80. Having considered the impact upon Nuffield of the revised IPA … , and its duties under the 2002 Act, the [inquiry group] decided that consultation with Nuffield was necessary. The [inquiry group] considered whether disclosure to HCA and the other hospital operators was also required, but decided it was not, noting that the position of those hospital operators had not materially changed as a result of the revised IPA results. In addition, the [inquiry group] had to consider the restrictions imposed by the statutory deadline for publication of the Final Report and, in particular, (i) the time required to organise a data room with four parties, and (ii) the time required to consider properly further representations on the methodology and underlying data made by all four hospitals. …
83. Following the [inquiry group’s] decisions, the [CMA] held the data room between 10 and 14 February 2014, providing Nuffield’s external advisers with access to (i) the main changes to the methodology used in the revised IPA; and (ii) the main results of the IPA relating to the four hospital operators located outside central London (BMI, Spire, Nuffield and Ramsay) … The [CMA] did not disclose the underlying data and analysis, or the more detailed description of the methodology and results equivalent to that contained in the relevant appendix to the [provisional findings]. Nor did the [CMA] disclose any of the IPA results relating to central London.

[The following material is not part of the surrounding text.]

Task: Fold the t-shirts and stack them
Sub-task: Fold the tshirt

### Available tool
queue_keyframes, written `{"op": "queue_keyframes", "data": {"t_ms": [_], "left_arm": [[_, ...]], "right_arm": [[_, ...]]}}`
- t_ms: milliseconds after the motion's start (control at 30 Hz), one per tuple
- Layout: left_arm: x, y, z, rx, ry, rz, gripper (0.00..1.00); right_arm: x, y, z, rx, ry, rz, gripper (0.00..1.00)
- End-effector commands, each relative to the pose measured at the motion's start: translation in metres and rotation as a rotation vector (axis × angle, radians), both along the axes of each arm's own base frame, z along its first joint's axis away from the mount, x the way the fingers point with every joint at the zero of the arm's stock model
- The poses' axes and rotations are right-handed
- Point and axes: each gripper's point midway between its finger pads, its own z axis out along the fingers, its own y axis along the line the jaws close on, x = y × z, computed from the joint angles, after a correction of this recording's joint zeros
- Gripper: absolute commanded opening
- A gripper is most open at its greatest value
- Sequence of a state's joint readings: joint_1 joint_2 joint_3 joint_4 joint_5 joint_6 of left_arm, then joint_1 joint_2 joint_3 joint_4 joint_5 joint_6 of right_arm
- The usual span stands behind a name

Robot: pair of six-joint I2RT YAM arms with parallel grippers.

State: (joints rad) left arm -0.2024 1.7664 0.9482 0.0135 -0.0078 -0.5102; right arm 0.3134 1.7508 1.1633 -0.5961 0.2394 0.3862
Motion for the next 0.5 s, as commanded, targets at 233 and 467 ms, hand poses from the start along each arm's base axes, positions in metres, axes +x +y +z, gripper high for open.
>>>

84. The [inquiry group] considered that those parties whose confidential data was to be disclosed to Nuffield should be notified of that disclosure in writing. Accordingly, on 6 February 2014, the [CMA] wrote to three hospital operators (BMI, Spire and Ramsay) and eight insurers (Bupa, AXA, Aviva, PruHealth, Simplyhealth, WPA, Exeter Family Friendly & Cigna). The [CMA] did not notify HCA at this time as its confidential data was not being disclosed in the data room, given that the information disclosed to Nuffield did not relate to central London (and HCA’s data related only to central London)”.
Mr Witcomb’s 3rd statement explained the CMA’s position as follows:-
“11. HCA claims that the CMA consulted on the [provisional decision on remedies] on a “false basis, by reference to a reasoning and analysis to which [the CMA] no longer adhered”, as the CMA decided not to include the revised IPA in the [provisional decision on remedies].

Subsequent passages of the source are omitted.